Here, we have a response from the poor and marginalized to fashion’s global impact as a mass phenomenon ascribed to the culture of leisure/entertainment. It is a practice that resonates with the button-down politics of Patrick Kelly, the first African American designer to join the ranks of the Parisian ready-to-wear trade association in the mid-1980s; the clothing activities of the swenkas (workers of Zulu origin) and skhothanes (post-apartheid image-obsessed youth) in Johannesburg; and the young Ghanaians who exploit the city-sized textile dumps surrounding the capital, Accra, as sources for their creativity. The narratives of the designers who establish the industry’s current direction, amplified as never before by digital media, also show that it is indeed possible to dress as stylishly as Balenciaga, Gucci or Prada without breaking the bank. That’s why TikTok’s Chinese supermodel grandmothers reflect aspiration and not scorn; they are proof that fashion has something for everyone, even the most socially disadvantaged (one can’t miss the proud hashtag that usually accompanies them, #chinastreetstyle).
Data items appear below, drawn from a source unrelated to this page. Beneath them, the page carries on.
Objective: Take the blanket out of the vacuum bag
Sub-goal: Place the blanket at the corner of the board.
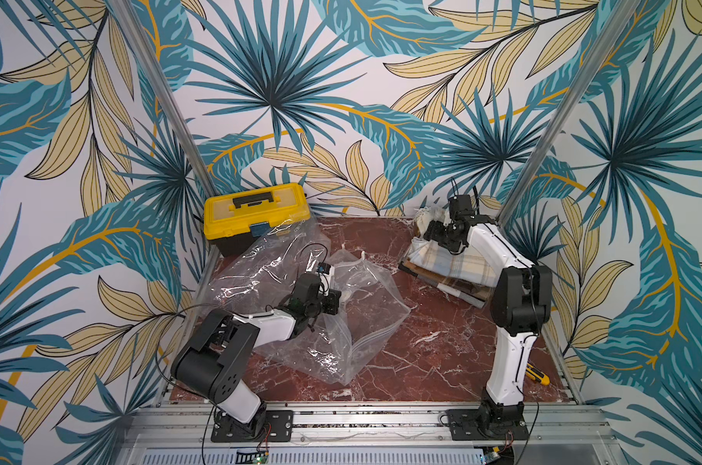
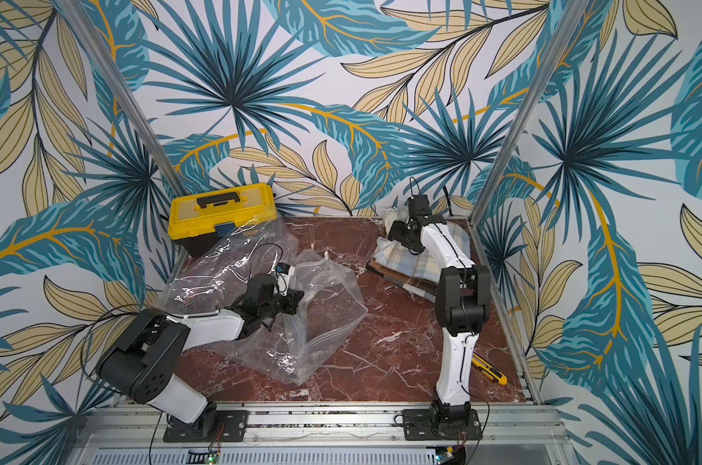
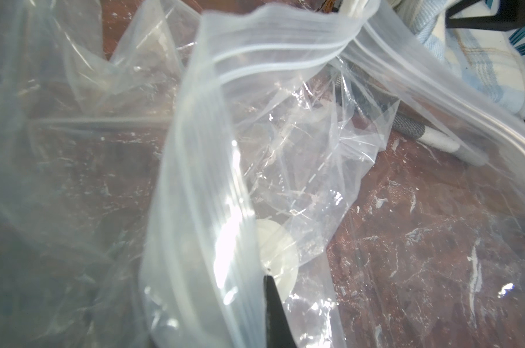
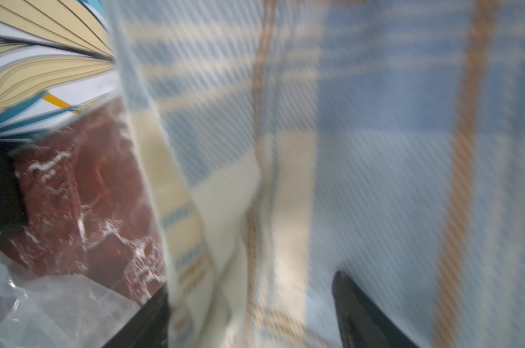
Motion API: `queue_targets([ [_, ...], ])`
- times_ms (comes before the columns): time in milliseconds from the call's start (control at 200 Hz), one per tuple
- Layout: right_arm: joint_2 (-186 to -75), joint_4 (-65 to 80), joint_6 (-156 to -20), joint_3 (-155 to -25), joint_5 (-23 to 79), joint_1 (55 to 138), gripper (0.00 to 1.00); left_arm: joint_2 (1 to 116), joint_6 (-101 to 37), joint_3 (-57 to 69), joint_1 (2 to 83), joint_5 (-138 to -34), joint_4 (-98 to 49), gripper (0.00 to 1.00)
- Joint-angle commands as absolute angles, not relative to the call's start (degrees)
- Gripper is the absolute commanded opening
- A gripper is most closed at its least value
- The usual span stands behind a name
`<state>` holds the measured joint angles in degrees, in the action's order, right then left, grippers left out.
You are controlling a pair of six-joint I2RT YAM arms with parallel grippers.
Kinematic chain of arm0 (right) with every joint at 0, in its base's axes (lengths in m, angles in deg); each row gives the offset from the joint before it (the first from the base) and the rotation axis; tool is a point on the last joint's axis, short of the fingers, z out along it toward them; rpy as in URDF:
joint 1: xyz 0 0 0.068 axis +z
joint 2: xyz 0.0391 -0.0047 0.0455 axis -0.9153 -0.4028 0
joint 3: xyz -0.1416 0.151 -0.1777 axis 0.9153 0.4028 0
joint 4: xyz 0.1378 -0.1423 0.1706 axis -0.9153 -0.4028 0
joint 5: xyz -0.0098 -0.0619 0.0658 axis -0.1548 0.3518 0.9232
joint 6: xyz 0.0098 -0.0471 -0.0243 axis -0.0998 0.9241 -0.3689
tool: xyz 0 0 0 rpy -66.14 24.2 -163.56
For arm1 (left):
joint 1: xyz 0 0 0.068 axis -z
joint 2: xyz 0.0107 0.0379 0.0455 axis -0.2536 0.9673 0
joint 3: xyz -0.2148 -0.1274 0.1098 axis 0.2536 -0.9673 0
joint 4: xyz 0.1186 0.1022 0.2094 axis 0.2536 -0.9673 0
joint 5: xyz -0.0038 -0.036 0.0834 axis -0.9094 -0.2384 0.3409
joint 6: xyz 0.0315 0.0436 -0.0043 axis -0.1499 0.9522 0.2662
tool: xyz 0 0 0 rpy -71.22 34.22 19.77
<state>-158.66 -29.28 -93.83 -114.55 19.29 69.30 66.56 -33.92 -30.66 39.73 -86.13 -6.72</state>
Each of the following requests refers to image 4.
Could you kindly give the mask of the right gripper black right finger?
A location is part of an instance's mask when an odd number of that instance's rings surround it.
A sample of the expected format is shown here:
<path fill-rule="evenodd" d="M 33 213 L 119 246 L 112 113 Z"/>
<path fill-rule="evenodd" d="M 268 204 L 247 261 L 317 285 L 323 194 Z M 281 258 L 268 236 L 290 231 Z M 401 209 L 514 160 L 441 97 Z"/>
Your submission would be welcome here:
<path fill-rule="evenodd" d="M 343 348 L 417 347 L 347 273 L 336 272 L 332 294 Z"/>

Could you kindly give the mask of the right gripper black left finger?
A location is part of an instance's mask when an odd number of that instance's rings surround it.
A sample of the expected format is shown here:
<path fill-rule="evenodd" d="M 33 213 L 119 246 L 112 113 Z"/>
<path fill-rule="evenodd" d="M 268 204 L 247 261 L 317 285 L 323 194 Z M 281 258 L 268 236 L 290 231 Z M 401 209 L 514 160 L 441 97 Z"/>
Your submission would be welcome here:
<path fill-rule="evenodd" d="M 164 284 L 103 348 L 161 348 L 168 346 L 171 308 Z"/>

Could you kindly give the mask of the clear plastic vacuum bag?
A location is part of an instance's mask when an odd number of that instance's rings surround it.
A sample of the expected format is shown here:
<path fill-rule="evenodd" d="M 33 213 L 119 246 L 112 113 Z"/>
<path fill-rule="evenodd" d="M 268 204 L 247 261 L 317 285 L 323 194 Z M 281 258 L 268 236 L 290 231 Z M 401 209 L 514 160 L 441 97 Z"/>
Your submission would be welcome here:
<path fill-rule="evenodd" d="M 0 347 L 103 347 L 138 311 L 83 275 L 38 277 L 0 252 Z"/>

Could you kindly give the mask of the cream blue plaid blanket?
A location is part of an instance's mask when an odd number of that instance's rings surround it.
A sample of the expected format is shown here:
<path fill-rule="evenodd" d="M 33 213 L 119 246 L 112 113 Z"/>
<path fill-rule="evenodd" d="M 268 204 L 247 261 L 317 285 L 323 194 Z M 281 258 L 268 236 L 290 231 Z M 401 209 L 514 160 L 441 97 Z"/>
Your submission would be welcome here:
<path fill-rule="evenodd" d="M 525 347 L 525 1 L 105 1 L 167 347 Z"/>
That’s why Apichet Madaew Atirattana, Suchanatda Kaewsanga and Li Kaigang have made careers as creators, bloggers or influencers with hundreds of thousands of followers. They’ve come so far, propelled by the dreamy fuel that the magazines in village hair salons and satellite TV offer. “It’s very easy to blame fashion for all the problems it creates, but I’d like to think it’s also capable of helping people in many ways, in positive ways,” says Minh-Ha T. Pham, a professor of media studies at Pratt Institute in New York and the author of Asians Wear Clothes on the Internet (2016), an essay about the dynamics of race, gender and class among the young Asians who have found a way to express their identity through fashion, and in the process pushed the system to finally recognize them as a socioeconomic and cultural force. Shaheel Shermont Flair laughs, but he does fashion shows because he also knows what fashion can do for his ambition to become an actor.